=== WORK REQUIRED ===
The whole listing needs retyping exactly; keep the pictures out of it.

=== DATASET CONTENT ===
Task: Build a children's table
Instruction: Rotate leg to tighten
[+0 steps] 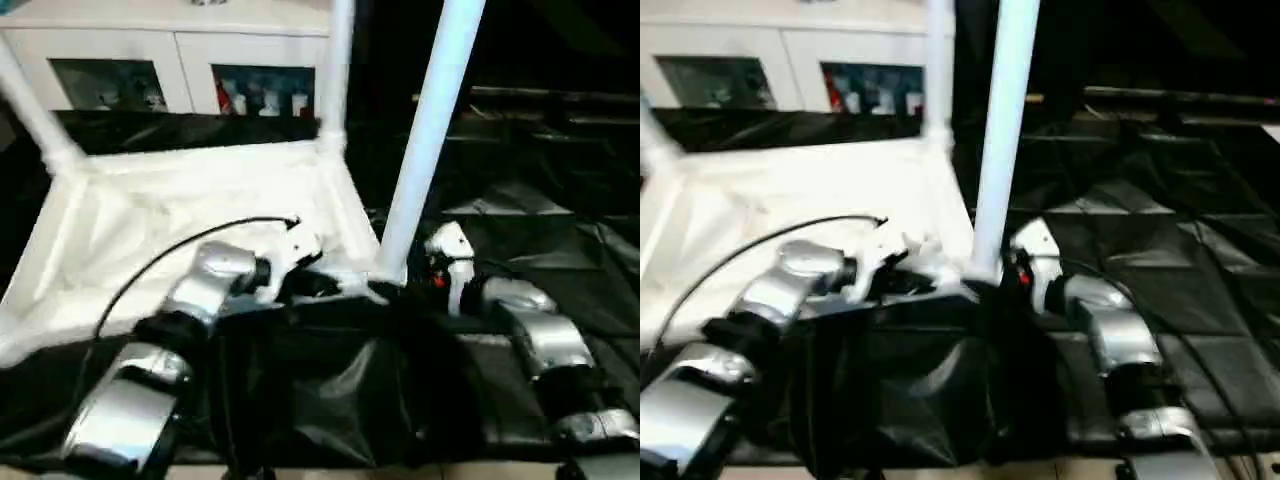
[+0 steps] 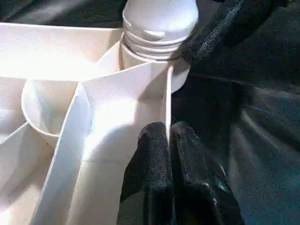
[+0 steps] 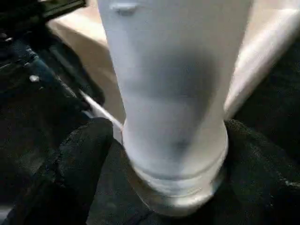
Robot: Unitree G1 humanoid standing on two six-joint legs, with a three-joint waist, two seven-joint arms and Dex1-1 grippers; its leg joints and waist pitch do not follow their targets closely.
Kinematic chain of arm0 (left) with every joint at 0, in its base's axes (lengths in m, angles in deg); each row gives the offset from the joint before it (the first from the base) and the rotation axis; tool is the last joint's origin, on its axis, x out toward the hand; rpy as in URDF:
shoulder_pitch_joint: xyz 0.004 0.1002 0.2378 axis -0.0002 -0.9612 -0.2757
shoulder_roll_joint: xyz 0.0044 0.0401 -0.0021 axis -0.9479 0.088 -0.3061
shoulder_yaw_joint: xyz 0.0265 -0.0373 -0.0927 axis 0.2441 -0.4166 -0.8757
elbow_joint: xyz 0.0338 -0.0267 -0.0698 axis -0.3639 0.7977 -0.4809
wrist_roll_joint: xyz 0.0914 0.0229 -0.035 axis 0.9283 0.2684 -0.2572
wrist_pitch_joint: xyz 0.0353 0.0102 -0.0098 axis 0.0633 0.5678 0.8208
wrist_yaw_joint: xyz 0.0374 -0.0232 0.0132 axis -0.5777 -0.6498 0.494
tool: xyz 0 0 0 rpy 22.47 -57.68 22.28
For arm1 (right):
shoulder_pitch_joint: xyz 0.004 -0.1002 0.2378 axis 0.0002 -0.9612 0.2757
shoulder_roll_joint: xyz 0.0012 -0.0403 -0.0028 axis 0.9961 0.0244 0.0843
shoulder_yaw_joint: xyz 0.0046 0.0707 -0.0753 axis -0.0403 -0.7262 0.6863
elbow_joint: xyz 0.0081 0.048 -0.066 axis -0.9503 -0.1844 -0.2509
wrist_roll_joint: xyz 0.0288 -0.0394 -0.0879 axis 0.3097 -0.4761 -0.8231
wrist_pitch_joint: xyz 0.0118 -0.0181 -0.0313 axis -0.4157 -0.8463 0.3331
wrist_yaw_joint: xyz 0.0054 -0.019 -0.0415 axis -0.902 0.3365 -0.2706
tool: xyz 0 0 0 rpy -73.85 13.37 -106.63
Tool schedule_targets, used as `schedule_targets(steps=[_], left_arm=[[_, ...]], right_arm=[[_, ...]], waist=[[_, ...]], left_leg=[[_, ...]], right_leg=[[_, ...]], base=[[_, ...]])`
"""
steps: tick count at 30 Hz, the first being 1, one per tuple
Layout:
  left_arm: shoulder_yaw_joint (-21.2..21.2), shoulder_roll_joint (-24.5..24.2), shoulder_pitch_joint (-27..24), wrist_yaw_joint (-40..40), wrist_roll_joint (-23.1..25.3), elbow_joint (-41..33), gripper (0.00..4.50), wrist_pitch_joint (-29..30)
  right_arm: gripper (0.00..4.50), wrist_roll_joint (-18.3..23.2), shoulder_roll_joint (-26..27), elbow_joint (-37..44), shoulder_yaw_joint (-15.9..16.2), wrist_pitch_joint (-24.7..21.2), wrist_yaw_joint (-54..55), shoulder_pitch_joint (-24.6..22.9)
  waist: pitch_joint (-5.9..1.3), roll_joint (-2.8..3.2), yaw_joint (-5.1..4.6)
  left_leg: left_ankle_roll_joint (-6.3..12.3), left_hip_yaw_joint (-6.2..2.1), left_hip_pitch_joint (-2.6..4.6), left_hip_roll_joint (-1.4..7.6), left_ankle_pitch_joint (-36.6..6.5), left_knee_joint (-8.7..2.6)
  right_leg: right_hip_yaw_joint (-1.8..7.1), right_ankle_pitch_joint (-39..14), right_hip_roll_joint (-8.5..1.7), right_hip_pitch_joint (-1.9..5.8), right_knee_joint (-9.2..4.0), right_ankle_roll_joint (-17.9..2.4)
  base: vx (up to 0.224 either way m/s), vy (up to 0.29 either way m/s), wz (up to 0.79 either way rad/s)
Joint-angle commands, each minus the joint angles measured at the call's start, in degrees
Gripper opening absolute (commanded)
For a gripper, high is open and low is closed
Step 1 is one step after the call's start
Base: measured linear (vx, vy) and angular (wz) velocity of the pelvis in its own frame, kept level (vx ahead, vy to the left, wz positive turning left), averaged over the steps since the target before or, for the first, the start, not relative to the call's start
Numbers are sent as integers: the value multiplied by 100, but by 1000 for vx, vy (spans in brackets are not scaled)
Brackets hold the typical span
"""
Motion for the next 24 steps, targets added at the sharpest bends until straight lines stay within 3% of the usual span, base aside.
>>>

=== TASK SOLUTION ===
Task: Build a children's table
Instruction: Rotate leg to tighten
[+0 steps] 
[+0 steps] 
[+0 steps] 
Robot: Unitree G1 humanoid standing on two six-joint legs, with a three-joint waist, two seven-joint arms and Dex1-1 grippers; its leg joints and waist pitch do not follow their targets closely.
Kinematic chain of arm0 (left) with every joint at 0, in its base's axes (lengths in m, angles in deg); each row gives the offset from the joint before it (the first from the base) and the rotation axis; tool is the last joint's origin, on its axis, x out toward the hand; rpy as in URDF:
shoulder_pitch_joint: xyz 0.004 0.1002 0.2378 axis -0.0002 -0.9612 -0.2757
shoulder_roll_joint: xyz 0.0044 0.0401 -0.0021 axis -0.9479 0.088 -0.3061
shoulder_yaw_joint: xyz 0.0265 -0.0373 -0.0927 axis 0.2441 -0.4166 -0.8757
elbow_joint: xyz 0.0338 -0.0267 -0.0698 axis -0.3639 0.7977 -0.4809
wrist_roll_joint: xyz 0.0914 0.0229 -0.035 axis 0.9283 0.2684 -0.2572
wrist_pitch_joint: xyz 0.0353 0.0102 -0.0098 axis 0.0633 0.5678 0.8208
wrist_yaw_joint: xyz 0.0374 -0.0232 0.0132 axis -0.5777 -0.6498 0.494
tool: xyz 0 0 0 rpy 22.47 -57.68 22.28
For arm1 (right):
shoulder_pitch_joint: xyz 0.004 -0.1002 0.2378 axis 0.0002 -0.9612 0.2757
shoulder_roll_joint: xyz 0.0012 -0.0403 -0.0028 axis 0.9961 0.0244 0.0843
shoulder_yaw_joint: xyz 0.0046 0.0707 -0.0753 axis -0.0403 -0.7262 0.6863
elbow_joint: xyz 0.0081 0.048 -0.066 axis -0.9503 -0.1844 -0.2509
wrist_roll_joint: xyz 0.0288 -0.0394 -0.0879 axis 0.3097 -0.4761 -0.8231
wrist_pitch_joint: xyz 0.0118 -0.0181 -0.0313 axis -0.4157 -0.8463 0.3331
wrist_yaw_joint: xyz 0.0054 -0.019 -0.0415 axis -0.902 0.3365 -0.2706
tool: xyz 0 0 0 rpy -73.85 13.37 -106.63
Tool schedule_targets, used as `schedule_targets(steps=[_], left_arm=[[_, ...]], right_arm=[[_, ...]], waist=[[_, ...]], left_leg=[[_, ...]], right_leg=[[_, ...]], base=[[_, ...]])`
"""
steps: tick count at 30 Hz, the first being 1, one per tuple
Layout:
  left_arm: shoulder_yaw_joint (-21.2..21.2), shoulder_roll_joint (-24.5..24.2), shoulder_pitch_joint (-27..24), wrist_yaw_joint (-40..40), wrist_roll_joint (-23.1..25.3), elbow_joint (-41..33), gripper (0.00..4.50), wrist_pitch_joint (-29..30)
  right_arm: gripper (0.00..4.50), wrist_roll_joint (-18.3..23.2), shoulder_roll_joint (-26..27), elbow_joint (-37..44), shoulder_yaw_joint (-15.9..16.2), wrist_pitch_joint (-24.7..21.2), wrist_yaw_joint (-54..55), shoulder_pitch_joint (-24.6..22.9)
  waist: pitch_joint (-5.9..1.3), roll_joint (-2.8..3.2), yaw_joint (-5.1..4.6)
  left_leg: left_ankle_roll_joint (-6.3..12.3), left_hip_yaw_joint (-6.2..2.1), left_hip_pitch_joint (-2.6..4.6), left_hip_roll_joint (-1.4..7.6), left_ankle_pitch_joint (-36.6..6.5), left_knee_joint (-8.7..2.6)
  right_leg: right_hip_yaw_joint (-1.8..7.1), right_ankle_pitch_joint (-39..14), right_hip_roll_joint (-8.5..1.7), right_hip_pitch_joint (-1.9..5.8), right_knee_joint (-9.2..4.0), right_ankle_roll_joint (-17.9..2.4)
  base: vx (up to 0.224 either way m/s), vy (up to 0.29 either way m/s), wz (up to 0.79 either way rad/s)
Joint-angle commands, each minus the joint angles measured at the call's start, in degrees
Gripper opening absolute (commanded)
For a gripper, high is open and low is closed
Step 1 is one step after the call's start
Base: measured linear (vx, vy) and angular (wz) velocity of the pelvis in its own frame, kept level (vx ahead, vy to the left, wz positive turning left), averaged over the steps since the target before or, for the first, the start, not relative to the call's start
Numbers are sent as integers: the value multiplied by 100, but by 1000 for vx, vy (spans in brackets are not scaled)
Brackets hold the typical span
"""
Motion for the next 24 steps, targets added at the sharpest bends until straight lines stay within 3% of the usual span, base aside.
>>>

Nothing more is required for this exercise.